▸ YOUR TASK
Provide only the number of lines in the records below that contain "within".

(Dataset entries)
━━━━━━━━
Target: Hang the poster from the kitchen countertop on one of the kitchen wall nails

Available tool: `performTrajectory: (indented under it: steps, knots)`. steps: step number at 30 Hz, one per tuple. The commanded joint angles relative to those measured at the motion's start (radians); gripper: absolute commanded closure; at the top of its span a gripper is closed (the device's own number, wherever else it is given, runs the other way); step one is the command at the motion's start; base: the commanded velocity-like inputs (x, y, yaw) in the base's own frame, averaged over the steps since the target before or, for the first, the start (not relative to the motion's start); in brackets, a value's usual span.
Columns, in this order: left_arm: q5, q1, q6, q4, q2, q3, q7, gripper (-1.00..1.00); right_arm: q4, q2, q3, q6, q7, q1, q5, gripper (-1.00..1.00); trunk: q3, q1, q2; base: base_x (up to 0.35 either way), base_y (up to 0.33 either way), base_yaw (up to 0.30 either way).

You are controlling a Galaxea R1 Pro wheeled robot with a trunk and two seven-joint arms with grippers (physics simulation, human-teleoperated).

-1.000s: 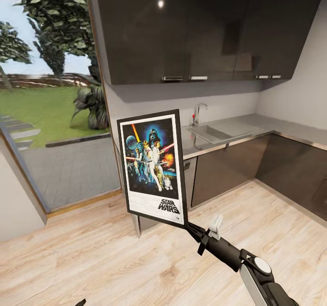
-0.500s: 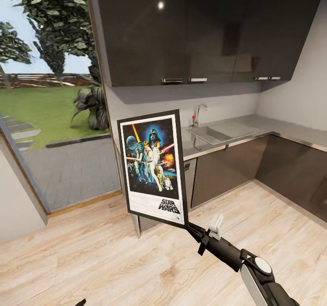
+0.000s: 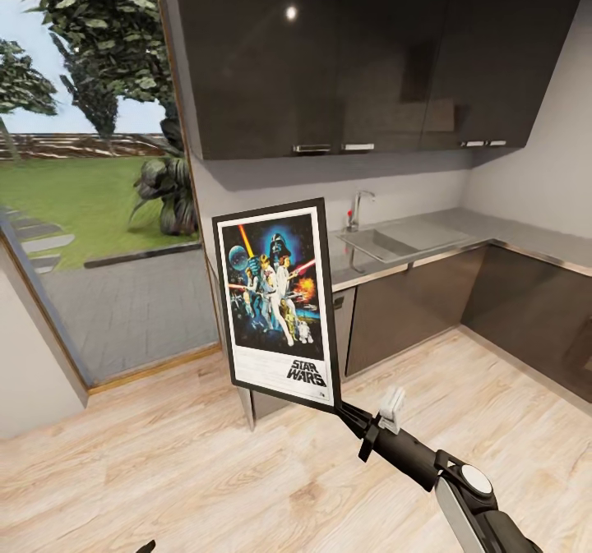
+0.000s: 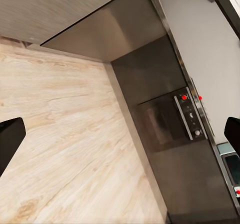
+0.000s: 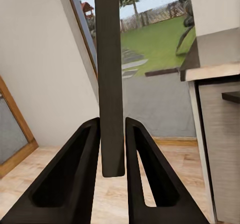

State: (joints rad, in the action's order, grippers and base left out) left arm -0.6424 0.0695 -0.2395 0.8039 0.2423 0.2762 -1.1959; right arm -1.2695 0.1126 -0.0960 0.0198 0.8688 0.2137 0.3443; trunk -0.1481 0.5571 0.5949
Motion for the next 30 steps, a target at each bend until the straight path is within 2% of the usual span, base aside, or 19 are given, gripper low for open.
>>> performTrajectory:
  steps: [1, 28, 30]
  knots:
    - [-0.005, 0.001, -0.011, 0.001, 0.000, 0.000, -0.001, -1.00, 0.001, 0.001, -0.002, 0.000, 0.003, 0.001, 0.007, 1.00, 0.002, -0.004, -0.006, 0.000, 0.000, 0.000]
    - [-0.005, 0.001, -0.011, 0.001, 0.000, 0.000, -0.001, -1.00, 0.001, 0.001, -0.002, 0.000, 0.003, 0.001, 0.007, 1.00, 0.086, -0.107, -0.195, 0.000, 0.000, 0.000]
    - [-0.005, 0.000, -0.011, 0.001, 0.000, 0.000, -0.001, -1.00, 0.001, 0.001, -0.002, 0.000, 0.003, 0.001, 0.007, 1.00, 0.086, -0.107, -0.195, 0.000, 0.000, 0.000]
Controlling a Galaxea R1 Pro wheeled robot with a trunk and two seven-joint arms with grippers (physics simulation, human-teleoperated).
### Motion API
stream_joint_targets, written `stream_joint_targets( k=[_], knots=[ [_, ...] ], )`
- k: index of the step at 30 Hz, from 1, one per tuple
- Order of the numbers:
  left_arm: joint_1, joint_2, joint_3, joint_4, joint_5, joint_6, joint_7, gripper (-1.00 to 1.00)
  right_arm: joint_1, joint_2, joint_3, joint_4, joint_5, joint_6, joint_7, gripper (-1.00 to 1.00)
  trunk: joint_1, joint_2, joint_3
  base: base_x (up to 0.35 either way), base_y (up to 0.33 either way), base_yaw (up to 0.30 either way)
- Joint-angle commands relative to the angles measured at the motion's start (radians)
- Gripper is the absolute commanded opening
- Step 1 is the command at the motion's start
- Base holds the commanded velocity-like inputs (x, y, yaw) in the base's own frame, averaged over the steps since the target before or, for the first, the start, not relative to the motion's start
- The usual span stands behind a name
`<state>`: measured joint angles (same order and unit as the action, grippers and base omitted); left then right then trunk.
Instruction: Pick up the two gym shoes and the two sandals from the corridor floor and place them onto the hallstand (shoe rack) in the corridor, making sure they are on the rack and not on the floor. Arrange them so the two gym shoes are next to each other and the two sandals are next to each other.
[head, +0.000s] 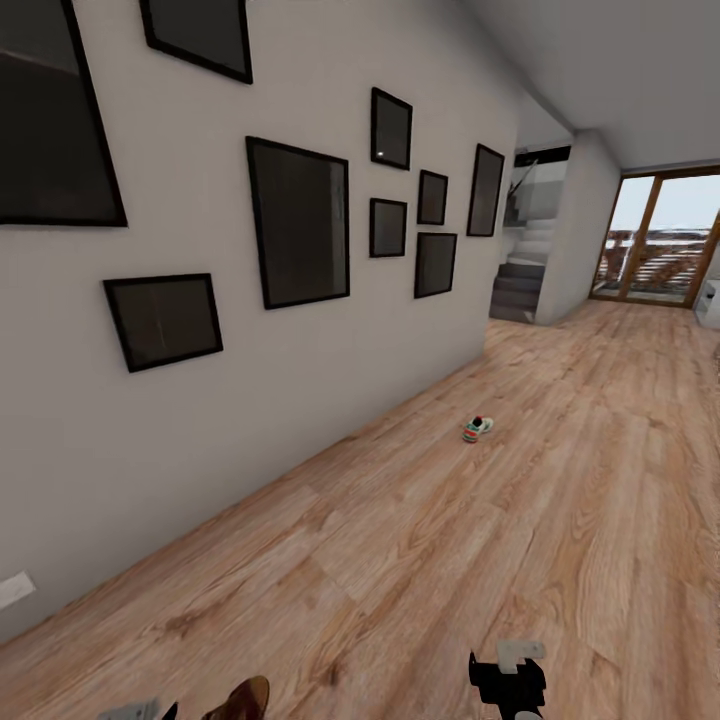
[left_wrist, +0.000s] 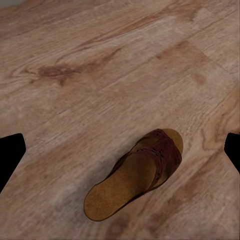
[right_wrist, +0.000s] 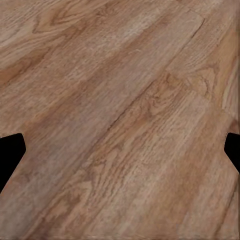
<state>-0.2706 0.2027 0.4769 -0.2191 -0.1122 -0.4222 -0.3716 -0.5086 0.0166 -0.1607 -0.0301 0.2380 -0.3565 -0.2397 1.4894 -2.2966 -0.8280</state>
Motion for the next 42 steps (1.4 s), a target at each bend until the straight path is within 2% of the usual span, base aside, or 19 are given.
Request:
stream_joint_targets(
  k=[1, 42],
  knots=[
    [-0.001, 0.000, 0.009, 0.001, -0.010, -0.004, -0.003, 1.00, -0.001, 0.000, -0.008, 0.001, 0.011, -0.002, -0.004, 1.00, -0.001, 0.000, -0.001, -0.124, 0.000, 0.000],
    [-0.001, 0.001, 0.009, 0.001, -0.010, -0.004, -0.003, 1.00, -0.001, 0.000, -0.008, 0.001, 0.011, -0.002, -0.004, 1.00, -0.001, 0.000, -0.001, -0.010, 0.000, 0.000]
  ],
)
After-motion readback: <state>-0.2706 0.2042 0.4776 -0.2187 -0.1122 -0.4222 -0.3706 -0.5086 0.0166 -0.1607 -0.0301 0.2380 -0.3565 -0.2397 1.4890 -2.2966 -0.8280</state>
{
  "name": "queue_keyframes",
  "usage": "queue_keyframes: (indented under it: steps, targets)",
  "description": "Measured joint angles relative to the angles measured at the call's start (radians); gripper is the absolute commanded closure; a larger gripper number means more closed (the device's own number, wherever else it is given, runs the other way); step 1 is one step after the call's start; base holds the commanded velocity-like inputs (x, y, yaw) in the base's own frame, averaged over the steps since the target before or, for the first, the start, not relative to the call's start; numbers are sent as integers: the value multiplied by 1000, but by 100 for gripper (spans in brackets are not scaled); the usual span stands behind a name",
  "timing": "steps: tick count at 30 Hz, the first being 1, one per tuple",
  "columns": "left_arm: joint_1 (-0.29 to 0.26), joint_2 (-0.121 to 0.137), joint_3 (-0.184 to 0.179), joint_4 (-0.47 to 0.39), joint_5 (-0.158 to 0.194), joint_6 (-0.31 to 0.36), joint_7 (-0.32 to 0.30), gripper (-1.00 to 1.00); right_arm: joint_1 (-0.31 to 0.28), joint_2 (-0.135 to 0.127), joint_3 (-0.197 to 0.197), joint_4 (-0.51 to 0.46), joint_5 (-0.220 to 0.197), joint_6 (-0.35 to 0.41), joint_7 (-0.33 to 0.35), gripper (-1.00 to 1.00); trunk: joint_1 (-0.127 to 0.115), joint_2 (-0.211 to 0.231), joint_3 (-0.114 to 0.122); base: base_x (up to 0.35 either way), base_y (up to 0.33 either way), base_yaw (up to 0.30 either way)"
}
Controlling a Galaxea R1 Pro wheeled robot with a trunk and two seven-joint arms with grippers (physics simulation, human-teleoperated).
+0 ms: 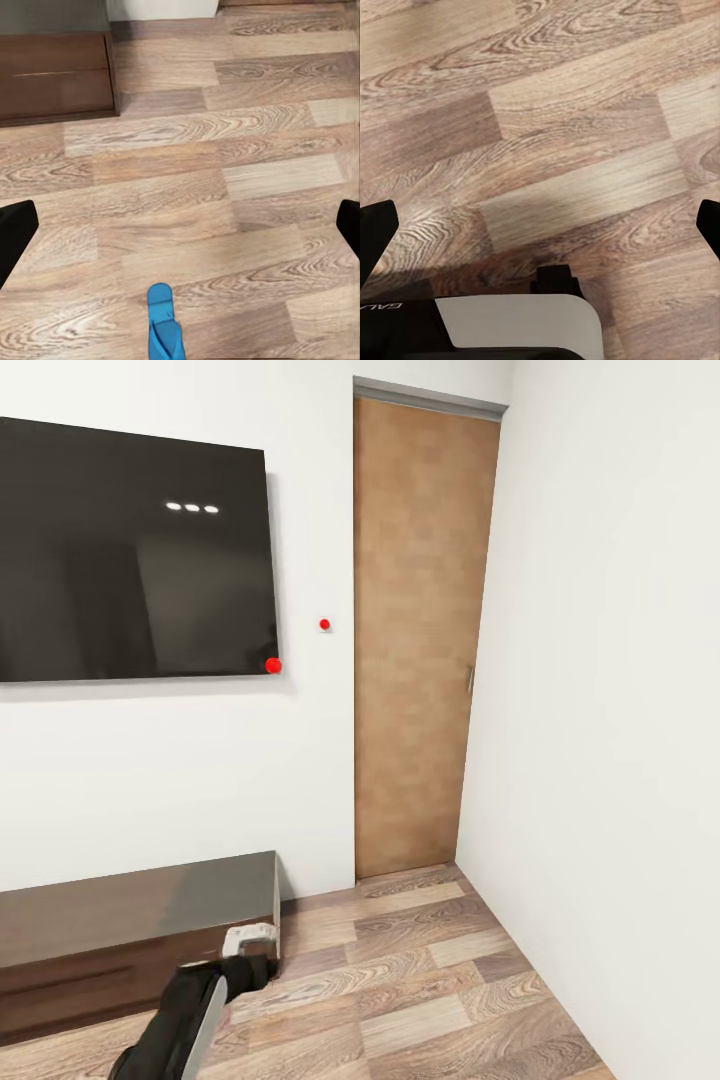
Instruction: In the bedroom, move the book from the bed onto either nightstand, and place the two sandals side by side next to the bed.
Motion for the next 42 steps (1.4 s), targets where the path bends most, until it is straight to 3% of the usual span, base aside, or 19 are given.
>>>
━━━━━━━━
▸ YOUR SOLUTION
2